A "But" Too Far: Gearing Up to Become a Google Glass Explorer

Good news! I got an invite to join the Google Glass Explorers program.

But I have to pay $1,500 for the privilege. And I have to fly to New York to pick them up and get fitted at Google's Chelsea Market office. And to get full functionality, I need to tether my Glass with an Android phone.

This is already turning out to be a rather expensive endeavor, but I'm still excited and ready to give life on the bleeding edge a try. And I'm planning to blog about my Glass experiences regularly, so watch this space. (And I plan on writing off all Glass related expenses on next year's taxes anyway.)

Me being me, I agonized / thrashed all weekend about the best solution for tethering my Glass. There are three major options:
  1. Use my current iPhone 4 (which I'm still quite happy with, and am invested in Apple ecosystem)
  2. Upgrade to an Android phone (I loose Messages and all my apps, and get locked in to new 2 year contract)
  3. Get a separate Android phone (best of both worlds, but also most expensive)
In the case of the first two options, I'll need to upgrade my AT&T account from the unlimited data plan to the DataPro 5Gb plan that supports tethering. That's an extra $20 bucks a month (for up 5Gb of data...which shouldn't be a problem for me).

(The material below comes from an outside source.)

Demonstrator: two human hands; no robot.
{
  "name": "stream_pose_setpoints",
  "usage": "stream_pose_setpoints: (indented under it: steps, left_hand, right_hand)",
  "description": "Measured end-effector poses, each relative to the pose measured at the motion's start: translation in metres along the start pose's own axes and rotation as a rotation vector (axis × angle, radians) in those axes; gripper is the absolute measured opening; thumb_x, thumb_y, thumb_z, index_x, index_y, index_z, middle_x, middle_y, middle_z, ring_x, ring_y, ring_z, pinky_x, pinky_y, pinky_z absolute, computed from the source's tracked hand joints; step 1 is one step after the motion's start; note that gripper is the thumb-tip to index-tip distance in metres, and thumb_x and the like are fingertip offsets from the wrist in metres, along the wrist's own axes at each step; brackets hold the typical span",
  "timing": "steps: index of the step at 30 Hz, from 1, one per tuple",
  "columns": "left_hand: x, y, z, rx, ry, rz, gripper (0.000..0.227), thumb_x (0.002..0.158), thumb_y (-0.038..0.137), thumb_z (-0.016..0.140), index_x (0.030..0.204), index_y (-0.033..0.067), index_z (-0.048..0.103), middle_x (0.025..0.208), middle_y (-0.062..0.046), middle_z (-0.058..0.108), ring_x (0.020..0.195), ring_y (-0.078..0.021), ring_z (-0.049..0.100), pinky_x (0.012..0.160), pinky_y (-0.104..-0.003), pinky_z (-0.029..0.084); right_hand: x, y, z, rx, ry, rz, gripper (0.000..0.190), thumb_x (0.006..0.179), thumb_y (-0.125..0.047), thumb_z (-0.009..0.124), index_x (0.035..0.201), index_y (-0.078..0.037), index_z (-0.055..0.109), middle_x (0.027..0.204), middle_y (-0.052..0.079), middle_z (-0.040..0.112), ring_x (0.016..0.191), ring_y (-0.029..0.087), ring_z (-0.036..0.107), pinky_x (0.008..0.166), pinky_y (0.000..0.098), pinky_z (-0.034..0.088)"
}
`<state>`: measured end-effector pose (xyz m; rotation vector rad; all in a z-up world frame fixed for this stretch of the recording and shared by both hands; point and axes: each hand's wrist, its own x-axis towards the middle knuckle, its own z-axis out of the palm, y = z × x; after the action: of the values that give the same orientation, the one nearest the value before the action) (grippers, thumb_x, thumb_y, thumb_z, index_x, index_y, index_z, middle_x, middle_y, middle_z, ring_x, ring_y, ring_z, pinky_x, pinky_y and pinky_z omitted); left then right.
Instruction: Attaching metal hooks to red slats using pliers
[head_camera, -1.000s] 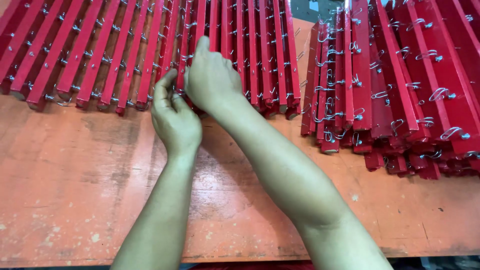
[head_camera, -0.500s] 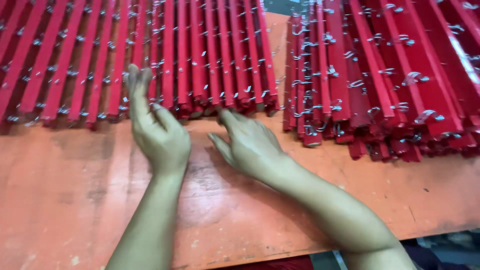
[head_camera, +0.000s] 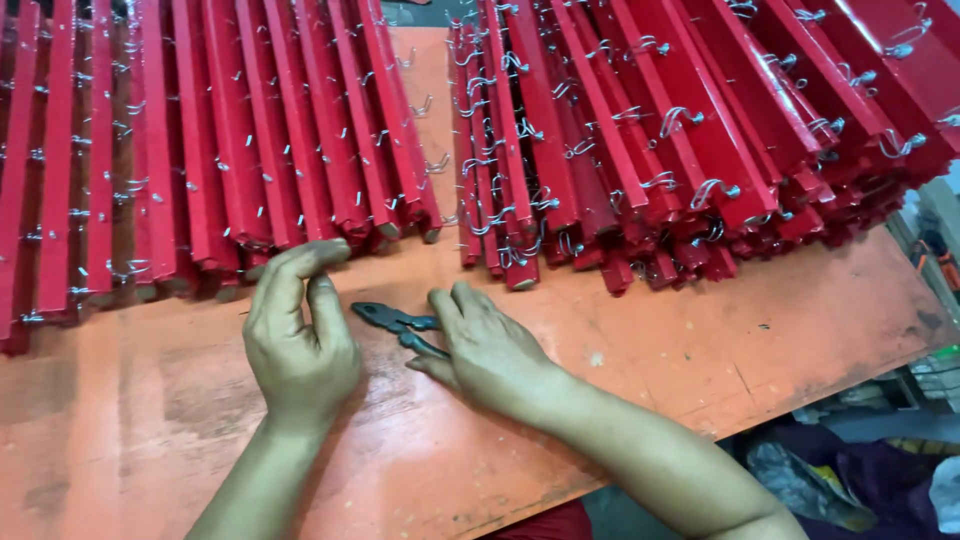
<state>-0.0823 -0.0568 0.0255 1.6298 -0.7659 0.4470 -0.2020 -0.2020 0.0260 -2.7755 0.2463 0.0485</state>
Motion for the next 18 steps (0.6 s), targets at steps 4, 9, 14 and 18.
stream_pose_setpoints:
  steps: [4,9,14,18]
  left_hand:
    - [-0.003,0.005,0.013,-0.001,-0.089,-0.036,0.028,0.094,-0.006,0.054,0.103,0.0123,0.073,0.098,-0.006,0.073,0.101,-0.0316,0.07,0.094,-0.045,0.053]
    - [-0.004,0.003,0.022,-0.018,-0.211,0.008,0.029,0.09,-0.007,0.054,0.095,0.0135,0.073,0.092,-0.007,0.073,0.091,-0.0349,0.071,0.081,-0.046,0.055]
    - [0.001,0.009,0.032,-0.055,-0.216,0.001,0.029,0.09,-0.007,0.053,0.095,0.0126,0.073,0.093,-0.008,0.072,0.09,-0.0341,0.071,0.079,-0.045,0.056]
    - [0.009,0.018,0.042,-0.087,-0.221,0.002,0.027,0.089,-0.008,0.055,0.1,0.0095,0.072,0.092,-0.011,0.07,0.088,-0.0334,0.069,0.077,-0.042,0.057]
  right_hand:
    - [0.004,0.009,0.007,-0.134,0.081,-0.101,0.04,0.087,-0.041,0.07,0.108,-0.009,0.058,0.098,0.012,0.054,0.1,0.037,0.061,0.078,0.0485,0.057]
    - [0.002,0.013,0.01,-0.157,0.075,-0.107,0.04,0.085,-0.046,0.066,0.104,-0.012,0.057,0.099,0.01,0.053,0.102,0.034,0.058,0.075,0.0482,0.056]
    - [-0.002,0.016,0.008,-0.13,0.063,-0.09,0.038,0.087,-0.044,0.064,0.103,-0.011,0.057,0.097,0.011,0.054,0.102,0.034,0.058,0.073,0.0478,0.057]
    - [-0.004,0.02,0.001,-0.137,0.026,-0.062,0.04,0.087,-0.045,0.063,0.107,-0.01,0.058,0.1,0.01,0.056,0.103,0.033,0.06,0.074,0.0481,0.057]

But I'm too comfortable and happy with my iPhone to just walk away from iOS at this time (especially with the new goodies coming in iOS7), and I rely heavily on Messages to communicate with family members. But just to be open minded, I did a little analysis and came up with the following arguments / gross generalizations in favor of each platform:

  • Customizable - turn ringer back on after 3 hours, use volume rocker for paging, etc.
  • Google Now - sounds creepy to some, but I'm intrigued
  • Better information sharing between apps
  • Multiple user accounts - I can safely hand off my device to the Geeklings in a pinch
  • Battery life - not a huge deal, since I generally plug in my phone every night anyway
  • Messenger - synched up between iPhone, iPad, and MacBook Pro
  • Camera - Apple continues to outpace the competition here, but I'm no Ansel Adams
  • Stability of platform / availability of updates
  • Less malware / viruses - a big benefit of the "walled garden"
  • More / better apps - although most successful apps come to Android
  • Existing investment in ecosystem - our household has definitely drunk the Apple Kool-Aid
  • No bloatware / crapware - can be avoided by going with a Nexus device
So I decided to go with option three - a new Android phone..."in for a penny, in for a pound". 

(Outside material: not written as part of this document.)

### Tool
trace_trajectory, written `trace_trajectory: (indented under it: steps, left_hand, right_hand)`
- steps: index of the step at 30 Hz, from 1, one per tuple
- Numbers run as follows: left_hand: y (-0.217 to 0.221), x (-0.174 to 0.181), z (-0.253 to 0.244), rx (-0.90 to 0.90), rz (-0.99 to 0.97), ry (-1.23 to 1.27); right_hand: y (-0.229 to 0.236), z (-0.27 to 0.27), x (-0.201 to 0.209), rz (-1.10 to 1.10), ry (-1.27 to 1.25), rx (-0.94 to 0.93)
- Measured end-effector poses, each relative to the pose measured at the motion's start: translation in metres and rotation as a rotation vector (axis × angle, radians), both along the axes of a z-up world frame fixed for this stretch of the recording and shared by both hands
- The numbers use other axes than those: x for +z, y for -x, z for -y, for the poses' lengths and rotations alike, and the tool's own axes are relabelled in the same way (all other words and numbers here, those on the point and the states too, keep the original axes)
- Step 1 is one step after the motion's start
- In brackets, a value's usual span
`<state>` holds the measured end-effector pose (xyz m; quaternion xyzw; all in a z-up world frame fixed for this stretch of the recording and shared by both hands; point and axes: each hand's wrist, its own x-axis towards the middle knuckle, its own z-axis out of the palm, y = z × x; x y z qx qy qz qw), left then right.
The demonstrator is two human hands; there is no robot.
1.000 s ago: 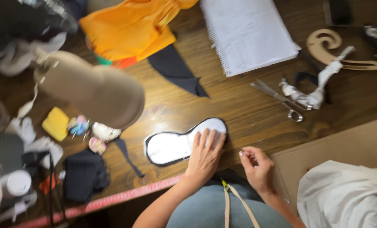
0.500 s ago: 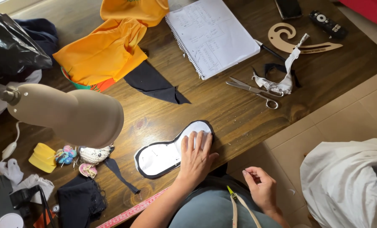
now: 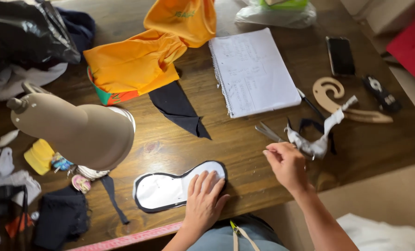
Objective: The person measures a white fabric piece with a measuring tape and a ruler, then retrieves a roll of black elastic from a shelf. They measure and cut a length of the elastic using scissors, preparing it for attachment to the fabric.
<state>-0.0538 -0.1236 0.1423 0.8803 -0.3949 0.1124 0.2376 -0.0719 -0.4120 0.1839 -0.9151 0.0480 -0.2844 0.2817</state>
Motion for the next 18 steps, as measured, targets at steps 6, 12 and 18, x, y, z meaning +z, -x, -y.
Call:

But we're not through yet.

I wanted to avoid carrier and manufacturer bloatware, so was leaning toward a Google Nexus phone. This will get me the latest and greatest Android bits directly from Google as they are released. But the current Nexus 4 -- while it has gotten great reviews -- is almost a year old, and doesn't have all the bells and whistles of the current crop of Android phone champs like the Samsung Galaxy S4 and the HTC One. Google announced the Google Play versions of both the S4 and One at their recent I/O conference, which gets you the hardware with stock Android. But not only am I balking at the price tag ($600 and $650 respectively) for a device that I'm only planning to use for development, they won't start shipping until July 9th.

We have reached our "but" too far.

And since my Glass pickup appointment is for this Saturday, July 6th my decision was finally made. My new Nexus 4 is due to arrive in a couple of days, and I'll post my initial thoughts here soon.